▶ _What is required_
The word "plate" marks the lines to copy; find all of them in the entries below.

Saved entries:

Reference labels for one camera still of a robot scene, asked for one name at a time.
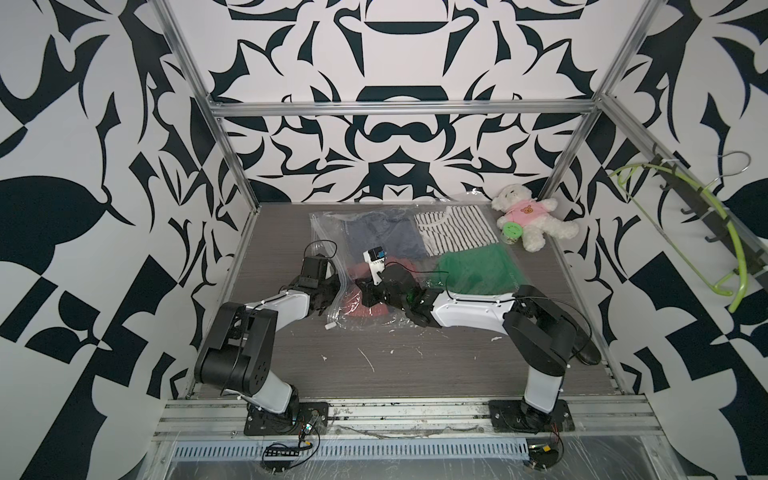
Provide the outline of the clear plastic vacuum bag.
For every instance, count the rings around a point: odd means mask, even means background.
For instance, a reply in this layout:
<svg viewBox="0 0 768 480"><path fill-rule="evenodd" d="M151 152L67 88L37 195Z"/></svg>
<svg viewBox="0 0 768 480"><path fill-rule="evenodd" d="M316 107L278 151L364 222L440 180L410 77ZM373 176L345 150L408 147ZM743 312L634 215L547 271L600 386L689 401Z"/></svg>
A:
<svg viewBox="0 0 768 480"><path fill-rule="evenodd" d="M442 203L320 211L309 216L313 253L331 256L340 291L326 318L349 330L408 327L405 314L386 304L367 307L357 282L371 274L364 254L380 247L385 261L404 267L423 287L454 296L515 292L527 283L511 247L503 243L489 207Z"/></svg>

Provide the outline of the red tank top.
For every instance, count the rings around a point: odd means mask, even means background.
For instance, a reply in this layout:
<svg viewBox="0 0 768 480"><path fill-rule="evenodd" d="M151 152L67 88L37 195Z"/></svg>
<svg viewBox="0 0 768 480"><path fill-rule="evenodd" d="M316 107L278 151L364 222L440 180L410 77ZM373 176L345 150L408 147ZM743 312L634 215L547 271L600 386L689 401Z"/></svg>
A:
<svg viewBox="0 0 768 480"><path fill-rule="evenodd" d="M341 313L363 319L405 313L419 292L413 268L406 259L387 260L384 280L374 285L369 263L354 264L348 269L350 284L342 297Z"/></svg>

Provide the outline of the blue tank top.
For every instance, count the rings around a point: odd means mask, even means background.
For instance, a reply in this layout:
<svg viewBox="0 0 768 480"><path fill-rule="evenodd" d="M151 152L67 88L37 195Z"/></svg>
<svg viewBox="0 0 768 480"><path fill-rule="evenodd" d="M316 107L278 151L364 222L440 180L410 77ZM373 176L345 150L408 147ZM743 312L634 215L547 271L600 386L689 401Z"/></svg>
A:
<svg viewBox="0 0 768 480"><path fill-rule="evenodd" d="M342 221L349 253L355 260L363 259L363 252L382 247L387 256L421 259L428 253L412 221L403 216L374 211Z"/></svg>

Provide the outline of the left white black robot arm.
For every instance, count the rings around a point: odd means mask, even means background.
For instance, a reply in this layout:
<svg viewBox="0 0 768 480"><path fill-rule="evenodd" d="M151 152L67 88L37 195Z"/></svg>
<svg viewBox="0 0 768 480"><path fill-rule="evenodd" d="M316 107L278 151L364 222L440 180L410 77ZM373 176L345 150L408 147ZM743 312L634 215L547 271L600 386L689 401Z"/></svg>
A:
<svg viewBox="0 0 768 480"><path fill-rule="evenodd" d="M258 412L293 424L297 390L271 370L276 334L324 312L339 289L332 260L317 254L303 259L300 274L278 294L250 304L222 304L200 348L194 380L239 395Z"/></svg>

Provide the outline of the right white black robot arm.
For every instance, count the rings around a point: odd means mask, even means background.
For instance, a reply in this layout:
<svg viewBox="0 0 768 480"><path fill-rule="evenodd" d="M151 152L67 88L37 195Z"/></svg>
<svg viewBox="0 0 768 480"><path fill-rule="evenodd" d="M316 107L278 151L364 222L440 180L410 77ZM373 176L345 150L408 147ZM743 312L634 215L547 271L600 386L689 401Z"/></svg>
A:
<svg viewBox="0 0 768 480"><path fill-rule="evenodd" d="M566 370L572 359L585 365L602 361L588 321L580 324L564 303L532 285L513 293L460 295L444 287L425 287L414 272L396 262L355 281L362 303L384 303L423 328L473 328L510 338L528 365L518 413L508 421L513 431L538 433L554 424Z"/></svg>

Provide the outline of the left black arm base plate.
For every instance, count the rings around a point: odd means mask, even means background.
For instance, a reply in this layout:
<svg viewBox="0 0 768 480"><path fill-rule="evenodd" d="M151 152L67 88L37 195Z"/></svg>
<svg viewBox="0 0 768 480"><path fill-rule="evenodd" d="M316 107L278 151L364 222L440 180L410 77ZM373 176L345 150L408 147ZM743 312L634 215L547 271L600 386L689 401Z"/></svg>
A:
<svg viewBox="0 0 768 480"><path fill-rule="evenodd" d="M245 436L275 436L298 434L306 424L321 432L327 426L330 404L300 401L291 404L283 414L275 414L249 404L243 429Z"/></svg>

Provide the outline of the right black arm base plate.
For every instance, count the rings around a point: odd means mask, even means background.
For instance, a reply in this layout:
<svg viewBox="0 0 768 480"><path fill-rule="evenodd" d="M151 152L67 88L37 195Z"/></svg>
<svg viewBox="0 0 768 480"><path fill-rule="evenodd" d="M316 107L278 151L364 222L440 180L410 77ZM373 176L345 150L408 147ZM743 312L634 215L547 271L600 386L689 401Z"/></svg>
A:
<svg viewBox="0 0 768 480"><path fill-rule="evenodd" d="M549 413L542 413L522 399L490 400L488 408L495 432L538 434L575 430L573 417L565 400L557 400Z"/></svg>

▶ _Output_
Provide the outline of the left black arm base plate.
Provide the outline of the right black arm base plate.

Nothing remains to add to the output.